Emmett M, Petrack B
Research Department, CIBA-GEIGY Corporation, Summit, New Jersey 07901.
Anal Biochem. 1988 Nov 1;174(2):658-61. doi: 10.1016/0003-2697(88)90069-3.
A rapid procedure for the isolation of total RNA from small amounts of mammalian tissue (35 to 150 mg) is described. Tissues were homogenized in the presence of RNase inhibitors but in the absence of strong detergents. Contaminants were removed by phenol/chloroform extraction and Sephadex column chromatography. Total RNAs were precipitated with ethanol and sodium acetate.
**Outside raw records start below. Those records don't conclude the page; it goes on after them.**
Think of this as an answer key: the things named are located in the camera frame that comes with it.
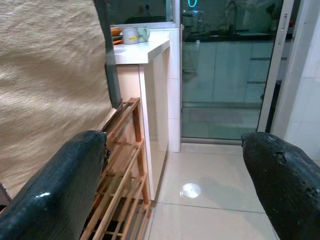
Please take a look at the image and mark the chrome kitchen faucet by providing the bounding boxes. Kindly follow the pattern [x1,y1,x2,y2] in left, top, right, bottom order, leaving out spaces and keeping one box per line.
[225,0,239,27]

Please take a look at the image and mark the white bar counter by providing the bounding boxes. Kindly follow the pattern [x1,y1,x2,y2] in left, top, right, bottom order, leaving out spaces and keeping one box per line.
[104,27,181,202]

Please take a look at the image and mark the glass sliding door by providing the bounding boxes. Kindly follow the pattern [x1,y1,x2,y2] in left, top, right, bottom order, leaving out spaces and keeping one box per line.
[179,0,285,146]

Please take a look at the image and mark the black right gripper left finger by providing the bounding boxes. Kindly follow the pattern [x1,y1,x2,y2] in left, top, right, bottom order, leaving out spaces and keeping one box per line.
[0,129,108,240]

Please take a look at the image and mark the pale green mug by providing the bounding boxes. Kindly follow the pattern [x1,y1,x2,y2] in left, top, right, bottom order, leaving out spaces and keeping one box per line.
[136,26,151,43]

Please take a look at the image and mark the pale kitchen base cabinets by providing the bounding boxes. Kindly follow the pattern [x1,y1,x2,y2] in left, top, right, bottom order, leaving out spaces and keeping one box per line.
[183,30,293,104]

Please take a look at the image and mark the aluminium framed window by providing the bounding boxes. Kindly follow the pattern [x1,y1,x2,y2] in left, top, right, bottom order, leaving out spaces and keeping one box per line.
[106,0,176,25]

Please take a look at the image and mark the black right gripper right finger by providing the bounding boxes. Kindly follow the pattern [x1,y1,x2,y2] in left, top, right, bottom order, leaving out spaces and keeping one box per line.
[240,131,320,240]

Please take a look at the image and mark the wooden slat rack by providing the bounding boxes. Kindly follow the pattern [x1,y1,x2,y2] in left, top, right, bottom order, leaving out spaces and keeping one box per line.
[79,97,152,240]

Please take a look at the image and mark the white mug yellow print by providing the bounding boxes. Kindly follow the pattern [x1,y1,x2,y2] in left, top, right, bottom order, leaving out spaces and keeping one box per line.
[121,26,140,45]

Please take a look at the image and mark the white framed sliding door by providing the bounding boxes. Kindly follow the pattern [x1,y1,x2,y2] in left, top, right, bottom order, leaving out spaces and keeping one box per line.
[257,0,304,134]

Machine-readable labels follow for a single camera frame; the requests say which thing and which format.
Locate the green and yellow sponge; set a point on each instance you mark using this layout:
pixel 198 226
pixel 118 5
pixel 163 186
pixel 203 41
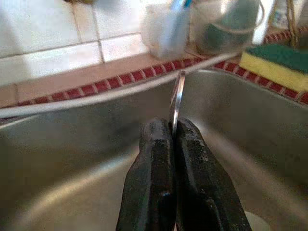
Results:
pixel 276 61

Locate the steel spoon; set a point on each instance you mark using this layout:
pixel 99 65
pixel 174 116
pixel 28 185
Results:
pixel 177 96

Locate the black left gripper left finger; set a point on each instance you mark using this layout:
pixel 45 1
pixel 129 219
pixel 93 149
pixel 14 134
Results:
pixel 149 183

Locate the clear toothbrush cup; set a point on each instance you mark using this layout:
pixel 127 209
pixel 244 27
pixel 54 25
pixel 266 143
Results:
pixel 163 41

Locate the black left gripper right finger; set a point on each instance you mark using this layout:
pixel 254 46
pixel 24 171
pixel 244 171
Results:
pixel 202 183

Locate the clear measuring jug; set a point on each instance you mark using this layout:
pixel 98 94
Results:
pixel 226 33

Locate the steel sink basin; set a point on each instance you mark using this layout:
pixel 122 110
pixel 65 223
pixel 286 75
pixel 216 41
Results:
pixel 72 156

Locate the white detergent bottle yellow cap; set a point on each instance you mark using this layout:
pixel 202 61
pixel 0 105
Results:
pixel 263 21

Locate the blue white toothbrush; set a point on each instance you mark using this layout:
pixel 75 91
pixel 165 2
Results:
pixel 179 14

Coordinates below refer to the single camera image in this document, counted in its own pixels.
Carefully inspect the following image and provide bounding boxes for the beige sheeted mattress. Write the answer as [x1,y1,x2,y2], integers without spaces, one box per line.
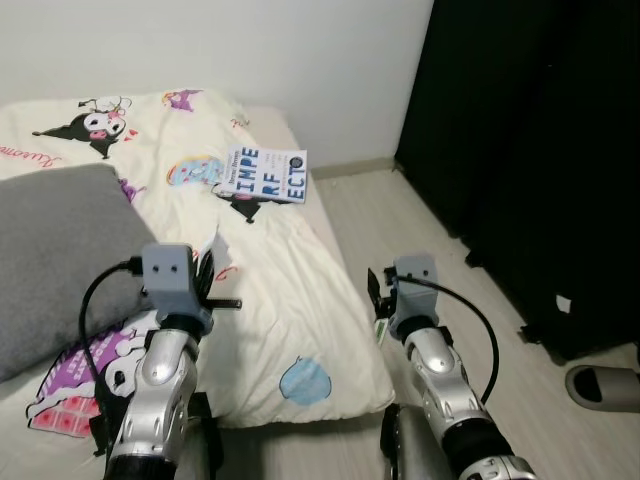
[0,103,396,480]

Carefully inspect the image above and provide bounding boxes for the dark robot left leg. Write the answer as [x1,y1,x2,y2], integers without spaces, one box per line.
[185,393,223,480]

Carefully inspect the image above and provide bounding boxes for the dark robot leg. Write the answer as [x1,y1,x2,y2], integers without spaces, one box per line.
[380,405,451,480]
[185,393,223,480]

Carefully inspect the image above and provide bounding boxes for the grey slipper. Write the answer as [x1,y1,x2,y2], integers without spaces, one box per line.
[565,364,640,414]

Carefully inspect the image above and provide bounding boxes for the white book blue letters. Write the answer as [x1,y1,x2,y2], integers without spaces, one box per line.
[215,145,309,206]

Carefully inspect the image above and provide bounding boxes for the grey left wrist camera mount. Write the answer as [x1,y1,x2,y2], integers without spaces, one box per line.
[141,243,214,336]

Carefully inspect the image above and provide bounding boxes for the grey pillow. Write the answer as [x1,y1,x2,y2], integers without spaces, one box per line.
[0,163,161,384]

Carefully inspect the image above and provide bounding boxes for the cream cartoon print blanket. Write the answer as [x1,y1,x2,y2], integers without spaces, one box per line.
[0,88,396,441]

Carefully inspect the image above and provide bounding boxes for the dark robot right leg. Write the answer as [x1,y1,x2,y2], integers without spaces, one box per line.
[380,405,451,480]

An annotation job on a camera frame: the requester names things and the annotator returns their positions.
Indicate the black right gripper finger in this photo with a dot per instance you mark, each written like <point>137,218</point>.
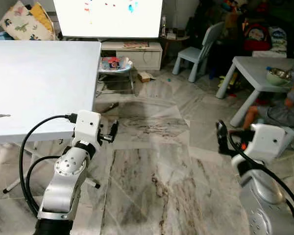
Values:
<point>222,132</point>

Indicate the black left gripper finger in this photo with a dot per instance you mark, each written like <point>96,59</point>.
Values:
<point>114,129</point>

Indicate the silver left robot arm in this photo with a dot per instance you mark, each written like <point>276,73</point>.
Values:
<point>63,188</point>

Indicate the seated child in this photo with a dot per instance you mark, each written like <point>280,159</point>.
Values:
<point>284,115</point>

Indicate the small cardboard box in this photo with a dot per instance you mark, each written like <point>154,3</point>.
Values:
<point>146,77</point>

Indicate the baby bouncer seat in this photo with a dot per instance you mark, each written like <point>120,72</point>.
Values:
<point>115,64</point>

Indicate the grey child table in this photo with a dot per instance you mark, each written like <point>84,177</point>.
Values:
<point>252,66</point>

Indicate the white television cabinet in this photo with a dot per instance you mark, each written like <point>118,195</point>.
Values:
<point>142,58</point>

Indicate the green bowl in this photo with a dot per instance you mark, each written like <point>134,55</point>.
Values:
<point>277,77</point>

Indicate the white folding table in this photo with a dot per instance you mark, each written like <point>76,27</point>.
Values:
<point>39,81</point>

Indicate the red backpack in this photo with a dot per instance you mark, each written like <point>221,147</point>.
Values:
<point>256,36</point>

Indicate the white printed bag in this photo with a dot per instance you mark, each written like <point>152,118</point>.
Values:
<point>278,39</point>

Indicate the bright television screen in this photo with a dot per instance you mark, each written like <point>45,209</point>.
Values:
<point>108,17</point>

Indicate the yellow pillow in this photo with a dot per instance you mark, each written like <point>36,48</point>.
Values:
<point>41,12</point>

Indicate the dinosaur print pillow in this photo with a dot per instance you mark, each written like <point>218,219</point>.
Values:
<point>22,24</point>

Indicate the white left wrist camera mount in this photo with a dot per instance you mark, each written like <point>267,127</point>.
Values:
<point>85,125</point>

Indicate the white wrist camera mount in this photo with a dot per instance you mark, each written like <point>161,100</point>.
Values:
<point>265,143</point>
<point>85,125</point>

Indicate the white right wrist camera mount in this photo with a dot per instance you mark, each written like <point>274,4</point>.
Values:
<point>265,143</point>

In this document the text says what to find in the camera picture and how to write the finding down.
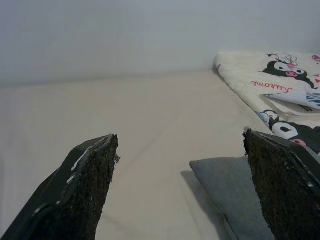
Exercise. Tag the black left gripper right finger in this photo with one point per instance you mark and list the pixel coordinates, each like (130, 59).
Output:
(282, 190)

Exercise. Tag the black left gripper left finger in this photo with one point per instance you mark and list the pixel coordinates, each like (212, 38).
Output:
(75, 195)

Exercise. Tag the grey pillow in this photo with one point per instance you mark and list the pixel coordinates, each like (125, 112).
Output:
(225, 190)

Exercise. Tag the bed with cream sheet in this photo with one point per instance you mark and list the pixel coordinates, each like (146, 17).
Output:
(150, 112)

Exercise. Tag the cream cartoon print quilt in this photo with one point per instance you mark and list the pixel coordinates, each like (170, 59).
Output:
(240, 72)

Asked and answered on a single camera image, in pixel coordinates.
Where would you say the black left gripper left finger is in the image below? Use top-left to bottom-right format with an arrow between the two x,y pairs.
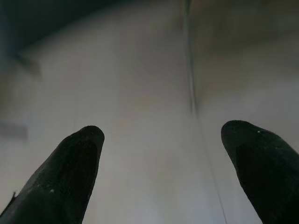
0,125 -> 105,224

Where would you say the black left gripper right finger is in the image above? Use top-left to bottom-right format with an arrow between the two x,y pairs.
221,120 -> 299,224
The RNAs isolated were intact and suitable for mRNA quantitation via Northern blot or slot-blot analyses. This procedure isolates total RNAs in high yield and purity, without CsCl ultracentrifugation, and is especially useful when mRNAs must be quantitated from many samples.
本文描述了一种从少量哺乳动物组织(35至150毫克)中快速分离总RNA的方法。组织在存在核糖核酸酶抑制剂但不存在强去污剂的情况下匀浆。通过苯酚/氯仿萃取和葡聚糖凝胶柱色谱法去除污染物。总RNA用乙醇和醋酸钠沉淀。分离得到的RNA完整,适用于通过Northern印迹或狭缝印迹分析进行mRNA定量。该方法无需氯化铯超速离心即可高产率、高纯度地分离总RNA,在必须从多个样品中定量mRNA时特别有用。